Le tableau suivant résume les effets indésirables rapportés avec une fréquence plus importante chez les patients adolescents (âgés de 13 à 17 ans) que chez les patients adultes ou les effets indésirables uniquement observés lors des essais cliniques de courte durée réalisés chez les patients adolescents. Une prise de poids cliniquement significative (≥ 7 %) surviendrait plus fréquemment chez les adolescents comparés à des patients adultes avec une exposition comparable. L'amplitude de la prise de poids et la proportion des patients adolescents qui ont eu une augmentation du poids cliniquement significative ont été plus importantes lors d'une exposition prolongée (au moins 24 semaines) que lors d'une exposition de courte durée.

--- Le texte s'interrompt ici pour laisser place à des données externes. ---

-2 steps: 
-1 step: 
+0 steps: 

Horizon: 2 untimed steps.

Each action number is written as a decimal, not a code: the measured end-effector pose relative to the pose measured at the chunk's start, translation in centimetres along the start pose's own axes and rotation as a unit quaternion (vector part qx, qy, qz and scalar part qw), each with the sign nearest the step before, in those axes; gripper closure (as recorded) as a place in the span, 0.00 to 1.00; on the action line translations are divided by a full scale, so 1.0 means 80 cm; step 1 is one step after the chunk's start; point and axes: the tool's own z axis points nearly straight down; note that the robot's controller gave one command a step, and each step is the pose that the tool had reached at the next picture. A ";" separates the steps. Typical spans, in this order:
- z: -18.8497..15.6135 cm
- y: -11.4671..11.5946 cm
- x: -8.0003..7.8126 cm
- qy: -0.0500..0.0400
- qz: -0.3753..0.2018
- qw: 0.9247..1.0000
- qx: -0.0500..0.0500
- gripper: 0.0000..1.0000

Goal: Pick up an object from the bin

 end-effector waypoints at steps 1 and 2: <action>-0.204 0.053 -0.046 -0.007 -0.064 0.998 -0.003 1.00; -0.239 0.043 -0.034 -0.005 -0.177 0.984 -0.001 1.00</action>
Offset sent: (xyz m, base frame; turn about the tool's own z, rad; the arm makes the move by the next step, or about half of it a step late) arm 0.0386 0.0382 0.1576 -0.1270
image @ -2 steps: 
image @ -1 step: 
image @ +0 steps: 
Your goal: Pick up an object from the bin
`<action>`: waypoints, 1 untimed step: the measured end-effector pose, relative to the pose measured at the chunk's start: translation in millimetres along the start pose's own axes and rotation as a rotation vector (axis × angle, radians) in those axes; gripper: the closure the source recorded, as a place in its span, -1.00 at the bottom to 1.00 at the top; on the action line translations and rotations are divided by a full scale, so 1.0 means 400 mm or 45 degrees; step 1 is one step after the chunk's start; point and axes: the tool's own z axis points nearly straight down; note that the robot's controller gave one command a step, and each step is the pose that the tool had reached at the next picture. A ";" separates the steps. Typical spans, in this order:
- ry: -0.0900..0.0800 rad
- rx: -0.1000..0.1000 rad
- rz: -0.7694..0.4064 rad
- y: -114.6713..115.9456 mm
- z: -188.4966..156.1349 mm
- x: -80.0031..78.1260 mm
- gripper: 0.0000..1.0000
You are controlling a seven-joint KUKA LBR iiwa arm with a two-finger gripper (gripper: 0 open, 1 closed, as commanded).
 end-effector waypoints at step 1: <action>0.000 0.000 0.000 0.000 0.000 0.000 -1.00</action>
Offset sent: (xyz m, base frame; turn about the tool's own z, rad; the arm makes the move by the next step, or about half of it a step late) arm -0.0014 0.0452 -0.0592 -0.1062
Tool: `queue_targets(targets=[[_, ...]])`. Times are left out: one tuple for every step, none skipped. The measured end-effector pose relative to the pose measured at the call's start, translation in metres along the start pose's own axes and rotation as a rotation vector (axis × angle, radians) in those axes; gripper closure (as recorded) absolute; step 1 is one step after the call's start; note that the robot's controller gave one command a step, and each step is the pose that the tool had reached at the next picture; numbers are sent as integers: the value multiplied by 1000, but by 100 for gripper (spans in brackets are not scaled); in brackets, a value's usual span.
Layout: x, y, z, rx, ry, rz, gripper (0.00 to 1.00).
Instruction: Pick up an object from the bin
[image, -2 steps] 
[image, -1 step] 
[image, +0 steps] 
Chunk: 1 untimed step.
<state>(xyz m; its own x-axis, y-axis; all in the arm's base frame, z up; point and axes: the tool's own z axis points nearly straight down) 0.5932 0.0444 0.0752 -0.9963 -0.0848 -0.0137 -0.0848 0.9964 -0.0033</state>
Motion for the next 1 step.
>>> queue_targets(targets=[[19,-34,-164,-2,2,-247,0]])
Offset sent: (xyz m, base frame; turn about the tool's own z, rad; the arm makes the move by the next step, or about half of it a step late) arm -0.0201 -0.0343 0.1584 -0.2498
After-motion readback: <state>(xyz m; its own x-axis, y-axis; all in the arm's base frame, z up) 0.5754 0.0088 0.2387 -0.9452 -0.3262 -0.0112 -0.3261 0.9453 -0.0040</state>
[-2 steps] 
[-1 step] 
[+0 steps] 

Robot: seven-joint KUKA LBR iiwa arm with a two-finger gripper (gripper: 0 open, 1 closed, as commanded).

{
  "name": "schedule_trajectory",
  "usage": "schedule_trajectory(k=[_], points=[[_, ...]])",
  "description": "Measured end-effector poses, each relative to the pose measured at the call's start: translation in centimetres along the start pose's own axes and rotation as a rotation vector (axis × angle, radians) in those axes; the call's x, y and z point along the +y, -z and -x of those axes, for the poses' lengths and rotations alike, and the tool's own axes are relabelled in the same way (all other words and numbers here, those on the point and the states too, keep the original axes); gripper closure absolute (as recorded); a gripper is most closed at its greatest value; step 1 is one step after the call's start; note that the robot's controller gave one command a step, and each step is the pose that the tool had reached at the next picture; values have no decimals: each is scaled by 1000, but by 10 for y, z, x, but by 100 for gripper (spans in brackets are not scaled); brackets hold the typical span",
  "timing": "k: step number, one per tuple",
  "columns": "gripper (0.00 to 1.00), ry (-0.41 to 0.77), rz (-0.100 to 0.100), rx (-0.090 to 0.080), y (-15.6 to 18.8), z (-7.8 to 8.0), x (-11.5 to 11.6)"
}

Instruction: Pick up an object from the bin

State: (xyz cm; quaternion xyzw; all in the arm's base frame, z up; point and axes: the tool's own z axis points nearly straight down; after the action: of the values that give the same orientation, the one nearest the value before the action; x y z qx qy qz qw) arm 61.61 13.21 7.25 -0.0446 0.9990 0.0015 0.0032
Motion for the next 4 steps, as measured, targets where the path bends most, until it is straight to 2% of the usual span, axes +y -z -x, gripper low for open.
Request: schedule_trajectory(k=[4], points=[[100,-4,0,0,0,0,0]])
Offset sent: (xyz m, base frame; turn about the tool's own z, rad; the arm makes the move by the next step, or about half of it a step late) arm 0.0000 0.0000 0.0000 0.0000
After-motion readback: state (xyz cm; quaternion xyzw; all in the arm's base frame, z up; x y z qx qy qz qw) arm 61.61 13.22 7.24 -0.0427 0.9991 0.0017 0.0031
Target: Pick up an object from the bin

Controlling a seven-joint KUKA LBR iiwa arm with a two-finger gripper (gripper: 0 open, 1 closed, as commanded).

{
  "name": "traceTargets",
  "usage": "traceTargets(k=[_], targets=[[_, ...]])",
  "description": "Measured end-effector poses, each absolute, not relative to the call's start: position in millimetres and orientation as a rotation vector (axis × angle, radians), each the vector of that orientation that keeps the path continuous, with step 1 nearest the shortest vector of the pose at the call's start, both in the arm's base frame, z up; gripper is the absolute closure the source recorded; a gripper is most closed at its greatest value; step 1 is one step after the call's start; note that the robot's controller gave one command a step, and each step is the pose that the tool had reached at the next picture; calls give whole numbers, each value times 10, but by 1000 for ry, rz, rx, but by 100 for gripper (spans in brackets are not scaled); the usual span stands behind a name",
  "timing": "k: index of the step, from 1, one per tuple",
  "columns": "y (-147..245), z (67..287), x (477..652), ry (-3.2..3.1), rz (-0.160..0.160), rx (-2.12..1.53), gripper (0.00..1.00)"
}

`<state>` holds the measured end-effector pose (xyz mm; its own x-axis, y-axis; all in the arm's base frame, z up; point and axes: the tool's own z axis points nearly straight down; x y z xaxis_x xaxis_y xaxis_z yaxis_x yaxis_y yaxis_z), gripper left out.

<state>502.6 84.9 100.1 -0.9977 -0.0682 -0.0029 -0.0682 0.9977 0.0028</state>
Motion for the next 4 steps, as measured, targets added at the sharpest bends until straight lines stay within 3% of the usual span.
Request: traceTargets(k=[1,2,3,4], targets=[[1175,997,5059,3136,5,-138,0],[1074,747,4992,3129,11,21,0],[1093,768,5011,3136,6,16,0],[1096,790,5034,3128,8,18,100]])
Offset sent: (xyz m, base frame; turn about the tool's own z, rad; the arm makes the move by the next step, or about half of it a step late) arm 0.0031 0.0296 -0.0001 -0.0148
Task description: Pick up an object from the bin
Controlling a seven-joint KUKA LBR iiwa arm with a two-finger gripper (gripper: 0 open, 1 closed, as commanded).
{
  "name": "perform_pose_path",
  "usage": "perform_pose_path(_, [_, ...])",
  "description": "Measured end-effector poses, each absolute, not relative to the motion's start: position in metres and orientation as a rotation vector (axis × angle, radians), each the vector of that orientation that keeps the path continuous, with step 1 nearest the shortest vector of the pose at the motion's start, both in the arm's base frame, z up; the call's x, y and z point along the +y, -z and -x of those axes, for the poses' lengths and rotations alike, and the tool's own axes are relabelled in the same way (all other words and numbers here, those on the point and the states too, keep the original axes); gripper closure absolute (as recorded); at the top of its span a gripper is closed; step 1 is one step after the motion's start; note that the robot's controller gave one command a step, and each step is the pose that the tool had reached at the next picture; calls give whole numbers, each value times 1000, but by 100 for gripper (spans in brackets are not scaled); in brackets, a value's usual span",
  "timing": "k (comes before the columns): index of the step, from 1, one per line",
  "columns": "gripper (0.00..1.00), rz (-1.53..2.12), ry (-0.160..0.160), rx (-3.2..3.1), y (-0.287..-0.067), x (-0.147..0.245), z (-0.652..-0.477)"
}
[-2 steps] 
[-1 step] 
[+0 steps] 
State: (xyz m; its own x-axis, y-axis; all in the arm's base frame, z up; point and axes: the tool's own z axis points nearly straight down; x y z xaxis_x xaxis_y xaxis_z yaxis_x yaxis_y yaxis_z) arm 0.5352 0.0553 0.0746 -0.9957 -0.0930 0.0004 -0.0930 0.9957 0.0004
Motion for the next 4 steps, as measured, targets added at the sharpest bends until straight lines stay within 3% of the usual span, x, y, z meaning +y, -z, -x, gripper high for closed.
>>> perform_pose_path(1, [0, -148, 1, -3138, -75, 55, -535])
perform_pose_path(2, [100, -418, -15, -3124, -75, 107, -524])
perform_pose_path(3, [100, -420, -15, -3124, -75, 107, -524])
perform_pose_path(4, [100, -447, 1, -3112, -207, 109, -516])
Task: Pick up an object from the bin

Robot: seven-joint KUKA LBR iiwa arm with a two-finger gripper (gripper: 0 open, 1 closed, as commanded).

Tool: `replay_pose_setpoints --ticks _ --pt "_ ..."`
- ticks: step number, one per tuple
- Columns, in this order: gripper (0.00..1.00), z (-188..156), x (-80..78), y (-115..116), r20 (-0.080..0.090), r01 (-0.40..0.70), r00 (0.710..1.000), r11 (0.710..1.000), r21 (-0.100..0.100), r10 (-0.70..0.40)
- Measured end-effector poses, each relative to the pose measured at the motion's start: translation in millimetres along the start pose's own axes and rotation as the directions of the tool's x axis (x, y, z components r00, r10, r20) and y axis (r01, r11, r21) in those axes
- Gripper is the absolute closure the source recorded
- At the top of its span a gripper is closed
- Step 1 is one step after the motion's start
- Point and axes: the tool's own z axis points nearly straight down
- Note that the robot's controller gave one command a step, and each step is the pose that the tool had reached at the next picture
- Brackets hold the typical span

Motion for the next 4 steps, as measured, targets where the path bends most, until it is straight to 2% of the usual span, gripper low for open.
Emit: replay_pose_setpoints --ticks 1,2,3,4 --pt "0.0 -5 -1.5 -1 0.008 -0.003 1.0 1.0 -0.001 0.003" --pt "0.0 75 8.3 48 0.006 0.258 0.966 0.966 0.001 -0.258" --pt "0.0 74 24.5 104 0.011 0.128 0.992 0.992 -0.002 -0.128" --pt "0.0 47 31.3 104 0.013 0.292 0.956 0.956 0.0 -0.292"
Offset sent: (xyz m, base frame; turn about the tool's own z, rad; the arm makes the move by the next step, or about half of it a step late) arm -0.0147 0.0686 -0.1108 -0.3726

Au sein de chaque catégorie de fréquence, les effets indésirables sont présentés par ordre de gravité décroissante. Les catégories de fréquence sont définies ainsi : Très fréquent (≥ 1/10), fréquent (≥ 1/100, < 1/10).

Troubles du métabolisme et de la nutrition

Très fréquent : Prise de poids 9, augmentation de la triglycéridémie10, augmentation de l'appétit. Fréquent : Augmentation de la cholestérolémie 11

Affections du système nerveux

Très fréquent : Sédation (dont hypersomnie, léthargie, somnolence)

Affections gastro-intestinales

Fréquent : Bouche sèche

Affections hépatobiliaires

Très fréquent : Elévations des aminotransférases (ASAT, ALAT ; voir rubrique Mises en garde et précautions d'emploi).

Investigations

Très fréquent : Diminution de la bilirubine totale, augmentation de la Gamma Glutamyl Transférase, augmentation de la prolactinémie 12.

9 Après un traitement de courte durée (durée médiane de 22 jours), une augmentation de poids supérieure ou égale à 7 % par rapport au poids initial (kg) a été très fréquente (40,6 %), une augmentation de poids supérieure ou égale à 15 % par rapport au poids initial a été fréquente (7,1 %) et une augmentation de poids supérieure ou égale à 25 % par rapport au poids initial a été fréquente (2,5 %). Lors d'une exposition prolongée (au moins 24 semaines), 89,4 % des patients ont eu une augmentation de poids supérieure ou égale à 7 %, 55,3 % ont eu une augmentation de poids supérieure ou égale à 15 % et 29,1 % ont eu une augmentation du poids supérieure ou égale à 25 % par rapport à leur poids initial.

10 Observée pour des taux à jeun normaux au début du traitement (< 1,016 mmol/l) qui sont devenus élevés (≥ 1,467 mmol/l) et des modifications des taux de triglycérides à jeun ayant une valeur limite au début du traitement (≥ 1,016 - < 1,467 mmol/l) devenant élevée (≥ 1,467 mmol/l).

11 Des modifications des taux de cholestérol total à jeun ayant une valeur normale au début du traitement (< 4,39 mmol/l) devenant élevée (≥ 5,17 mmol/l) a été fréquente. Des modifications des taux de cholestérol total à jeun ayant une valeur limite au début du traitement (≥ 4,39 - < 5,17 mmol/l) devenant élevée (≥ 5,17 mmol/l) ont été très fréquentes.

12 Augmentation de la prolactinémie rapportée chez 47,4 % des patients adolescents.